Iowa submitted a state plan amendment (“Plan”) to the Centers for Medicare
and Medicaid Services (“CMS”) in March 2005. The Plan proposed changes to the
state’s Medicaid program relating to multiple source drugs. CMS disapproved the
Plan in November 2005. Iowa requested administrative reconsideration, and the
matter was referred to a hearing officer in June 2007. The hearing officer issued a
proposed decision in January 2008 denying the state’s request. Iowa submitted
exceptions to the proposed decision, and, in August 2008, the CMS Administrator
issued a final decision on behalf of the Secretary of Health and Human Services
(“Secretary”) affirming the agency’s disapproval of the Plan. Iowa petitions this court
to review and reject the Secretary’s final decision. We deny the state’s petition.
I.
The Medicaid statute, 42 U.S.C. § 1396 et seq., establishes a cooperative
federal-state program in which the federal government provides funding to state
programs that give medical assistance to people whose income and resources are
insufficient to meet the costs of necessary medical services. States that choose to
participate in the Medicaid program must submit plans for medical assistance that
conform to federal regulations. Minnesota v. CMS, 495 F.3d 991, 993 (8th Cir.
2007); see also 42 U.S.C. § 1396a. To help control rising Medicaid expenses, the
Secretary has issued regulations establishing two federal upper limits (“FULs”), which
cap the aggregate amount states can pay to purchase prescription drugs for Medicaid
patients. See 42 C.F.R. § 447.512. The first FUL applies to “multiple source drugs”1
that CMS has specifically listed, and it is based on the price of the least costly
therapeutic equivalent drug. Id. §§ 447.512(a), 514(a)-(b). The second FUL applies
to “other drugs”2 and is based on the pharmacy’s estimated acquisition cost or the
usual and customary charge the general public would pay, whichever is lower. Id. §
447.512(b). The FUL for “other drugs” also applies to listed, multiple source drugs
but only when they are dispensed after a physician certifies that a specific brand name
drug is medically necessary for a particular patient.
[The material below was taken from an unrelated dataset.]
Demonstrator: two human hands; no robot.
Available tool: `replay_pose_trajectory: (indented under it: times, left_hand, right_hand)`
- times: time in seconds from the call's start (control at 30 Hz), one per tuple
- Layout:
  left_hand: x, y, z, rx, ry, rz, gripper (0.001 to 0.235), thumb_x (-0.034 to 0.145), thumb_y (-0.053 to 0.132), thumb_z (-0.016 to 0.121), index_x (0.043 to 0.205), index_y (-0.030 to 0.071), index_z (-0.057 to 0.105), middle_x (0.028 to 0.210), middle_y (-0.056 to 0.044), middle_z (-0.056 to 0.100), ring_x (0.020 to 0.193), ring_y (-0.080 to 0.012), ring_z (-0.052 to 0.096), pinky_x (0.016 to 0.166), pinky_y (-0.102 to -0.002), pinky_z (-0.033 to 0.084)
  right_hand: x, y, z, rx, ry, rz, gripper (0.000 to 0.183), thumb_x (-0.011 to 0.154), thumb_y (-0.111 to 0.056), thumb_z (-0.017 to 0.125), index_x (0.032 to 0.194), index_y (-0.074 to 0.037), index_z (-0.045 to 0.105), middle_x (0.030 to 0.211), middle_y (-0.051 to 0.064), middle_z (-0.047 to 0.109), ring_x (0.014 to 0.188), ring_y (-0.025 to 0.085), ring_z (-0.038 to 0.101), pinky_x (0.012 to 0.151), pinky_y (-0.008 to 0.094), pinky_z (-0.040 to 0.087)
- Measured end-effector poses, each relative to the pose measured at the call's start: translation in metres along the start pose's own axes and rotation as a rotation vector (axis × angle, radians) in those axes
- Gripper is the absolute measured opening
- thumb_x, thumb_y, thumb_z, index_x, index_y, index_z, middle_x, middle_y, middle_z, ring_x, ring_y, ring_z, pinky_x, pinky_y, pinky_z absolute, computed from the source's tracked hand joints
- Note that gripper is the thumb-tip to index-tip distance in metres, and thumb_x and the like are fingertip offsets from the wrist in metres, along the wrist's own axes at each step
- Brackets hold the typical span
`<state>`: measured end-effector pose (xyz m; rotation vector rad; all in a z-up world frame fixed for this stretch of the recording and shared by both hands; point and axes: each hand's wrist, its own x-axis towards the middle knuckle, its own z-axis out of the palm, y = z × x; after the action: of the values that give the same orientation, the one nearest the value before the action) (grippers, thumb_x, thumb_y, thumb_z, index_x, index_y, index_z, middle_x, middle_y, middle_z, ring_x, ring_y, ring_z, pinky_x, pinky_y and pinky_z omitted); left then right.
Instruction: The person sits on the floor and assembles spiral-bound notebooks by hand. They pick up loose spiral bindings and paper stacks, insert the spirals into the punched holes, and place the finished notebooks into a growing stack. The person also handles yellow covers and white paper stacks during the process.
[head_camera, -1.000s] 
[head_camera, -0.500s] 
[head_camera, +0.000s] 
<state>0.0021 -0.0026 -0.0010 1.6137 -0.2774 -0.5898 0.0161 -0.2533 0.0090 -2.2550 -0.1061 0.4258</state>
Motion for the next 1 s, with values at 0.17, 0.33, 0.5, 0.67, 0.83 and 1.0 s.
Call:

Id. § 447.512(c).
1
“Multiple source drug” means a covered outpatient drug with at least one
competitor drug for sale in the same state that is pharmaceutically equivalent,
therapeutically equivalent, and bioequivalent. 42 C.F.R. § 447.502. In layman’s
terms, this means a brand name drug that is also available in generic form or under a
different brand name.
2
“Other drugs” include single source drugs and non-listed multiple source
drugs. See 42 C.F.R. § 447.512(b).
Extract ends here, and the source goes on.